Exercise aim: Repeat the lines below exactly as written, please, from the line with "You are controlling" to the line with "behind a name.", both lines included, and no others.

Data:
=-=-=-=-=

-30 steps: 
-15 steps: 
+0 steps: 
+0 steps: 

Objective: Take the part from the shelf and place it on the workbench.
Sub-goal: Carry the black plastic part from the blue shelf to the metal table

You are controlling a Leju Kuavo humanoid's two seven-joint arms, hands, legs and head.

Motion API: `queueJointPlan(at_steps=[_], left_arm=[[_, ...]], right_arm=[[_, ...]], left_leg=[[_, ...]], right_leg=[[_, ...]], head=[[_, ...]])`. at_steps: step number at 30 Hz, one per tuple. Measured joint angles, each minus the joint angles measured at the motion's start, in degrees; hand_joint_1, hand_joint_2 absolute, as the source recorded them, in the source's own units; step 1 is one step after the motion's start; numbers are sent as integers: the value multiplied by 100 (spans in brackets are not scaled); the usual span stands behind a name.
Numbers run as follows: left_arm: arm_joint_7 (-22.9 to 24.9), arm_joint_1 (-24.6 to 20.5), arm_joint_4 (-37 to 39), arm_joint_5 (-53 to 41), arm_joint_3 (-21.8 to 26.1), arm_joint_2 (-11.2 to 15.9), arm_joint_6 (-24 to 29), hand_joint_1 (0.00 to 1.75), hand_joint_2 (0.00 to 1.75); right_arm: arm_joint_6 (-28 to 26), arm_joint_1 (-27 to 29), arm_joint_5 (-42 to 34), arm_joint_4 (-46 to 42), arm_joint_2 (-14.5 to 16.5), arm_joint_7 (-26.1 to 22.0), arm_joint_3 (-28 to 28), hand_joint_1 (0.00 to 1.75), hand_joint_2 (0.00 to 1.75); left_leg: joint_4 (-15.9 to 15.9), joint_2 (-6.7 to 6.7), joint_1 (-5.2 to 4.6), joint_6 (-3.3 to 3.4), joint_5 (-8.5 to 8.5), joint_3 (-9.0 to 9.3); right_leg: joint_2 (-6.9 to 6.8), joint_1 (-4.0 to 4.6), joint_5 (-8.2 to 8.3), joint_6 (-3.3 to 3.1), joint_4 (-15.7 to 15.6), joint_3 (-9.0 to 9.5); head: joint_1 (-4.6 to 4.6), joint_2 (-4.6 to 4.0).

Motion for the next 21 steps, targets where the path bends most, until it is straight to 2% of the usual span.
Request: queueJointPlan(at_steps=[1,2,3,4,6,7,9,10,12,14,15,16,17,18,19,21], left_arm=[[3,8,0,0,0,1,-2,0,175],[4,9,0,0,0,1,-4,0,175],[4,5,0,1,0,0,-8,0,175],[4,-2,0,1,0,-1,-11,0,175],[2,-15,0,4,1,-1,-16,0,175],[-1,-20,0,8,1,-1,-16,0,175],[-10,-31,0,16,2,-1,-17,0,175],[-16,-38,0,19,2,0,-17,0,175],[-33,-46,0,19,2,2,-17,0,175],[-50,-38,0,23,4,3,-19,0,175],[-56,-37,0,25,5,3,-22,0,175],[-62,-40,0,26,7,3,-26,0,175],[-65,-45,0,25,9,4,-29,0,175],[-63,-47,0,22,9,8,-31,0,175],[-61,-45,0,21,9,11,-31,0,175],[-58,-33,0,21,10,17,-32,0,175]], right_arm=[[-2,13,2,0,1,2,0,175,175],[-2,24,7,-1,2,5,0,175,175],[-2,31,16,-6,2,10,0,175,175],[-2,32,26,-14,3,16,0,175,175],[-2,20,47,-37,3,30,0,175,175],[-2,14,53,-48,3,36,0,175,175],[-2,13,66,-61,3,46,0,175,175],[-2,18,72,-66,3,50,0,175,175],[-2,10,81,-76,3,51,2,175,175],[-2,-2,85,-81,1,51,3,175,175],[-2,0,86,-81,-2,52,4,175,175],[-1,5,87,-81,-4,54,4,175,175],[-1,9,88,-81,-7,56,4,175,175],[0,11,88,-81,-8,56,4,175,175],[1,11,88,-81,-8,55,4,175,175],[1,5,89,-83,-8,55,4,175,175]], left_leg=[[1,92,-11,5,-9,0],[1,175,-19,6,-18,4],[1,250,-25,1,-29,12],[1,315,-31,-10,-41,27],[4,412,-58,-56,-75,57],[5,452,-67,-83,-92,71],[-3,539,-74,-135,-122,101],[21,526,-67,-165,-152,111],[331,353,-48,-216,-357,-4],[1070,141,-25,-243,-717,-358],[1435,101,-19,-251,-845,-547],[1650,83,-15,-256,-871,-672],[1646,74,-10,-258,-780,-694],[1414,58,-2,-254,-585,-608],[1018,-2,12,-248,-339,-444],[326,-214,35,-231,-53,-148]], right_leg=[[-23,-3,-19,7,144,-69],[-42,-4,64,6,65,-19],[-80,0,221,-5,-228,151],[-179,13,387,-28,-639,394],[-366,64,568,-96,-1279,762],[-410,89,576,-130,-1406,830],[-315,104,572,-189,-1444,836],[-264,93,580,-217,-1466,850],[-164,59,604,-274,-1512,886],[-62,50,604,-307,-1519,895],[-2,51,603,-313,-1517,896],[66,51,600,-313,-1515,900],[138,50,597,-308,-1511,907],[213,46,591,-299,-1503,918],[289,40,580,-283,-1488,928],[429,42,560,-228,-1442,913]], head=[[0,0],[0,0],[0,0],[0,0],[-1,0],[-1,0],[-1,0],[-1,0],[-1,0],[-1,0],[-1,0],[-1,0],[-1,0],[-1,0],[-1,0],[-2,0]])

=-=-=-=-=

Task response:
You are controlling a Leju Kuavo humanoid's two seven-joint arms, hands, legs and head.

Motion API: `queueJointPlan(at_steps=[_], left_arm=[[_, ...]], right_arm=[[_, ...]], left_leg=[[_, ...]], right_leg=[[_, ...]], head=[[_, ...]])`. at_steps: step number at 30 Hz, one per tuple. Measured joint angles, each minus the joint angles measured at the motion's start, in degrees; hand_joint_1, hand_joint_2 absolute, as the source recorded them, in the source's own units; step 1 is one step after the motion's start; numbers are sent as integers: the value multiplied by 100 (spans in brackets are not scaled); the usual span stands behind a name.

The answer has been given in its entirety.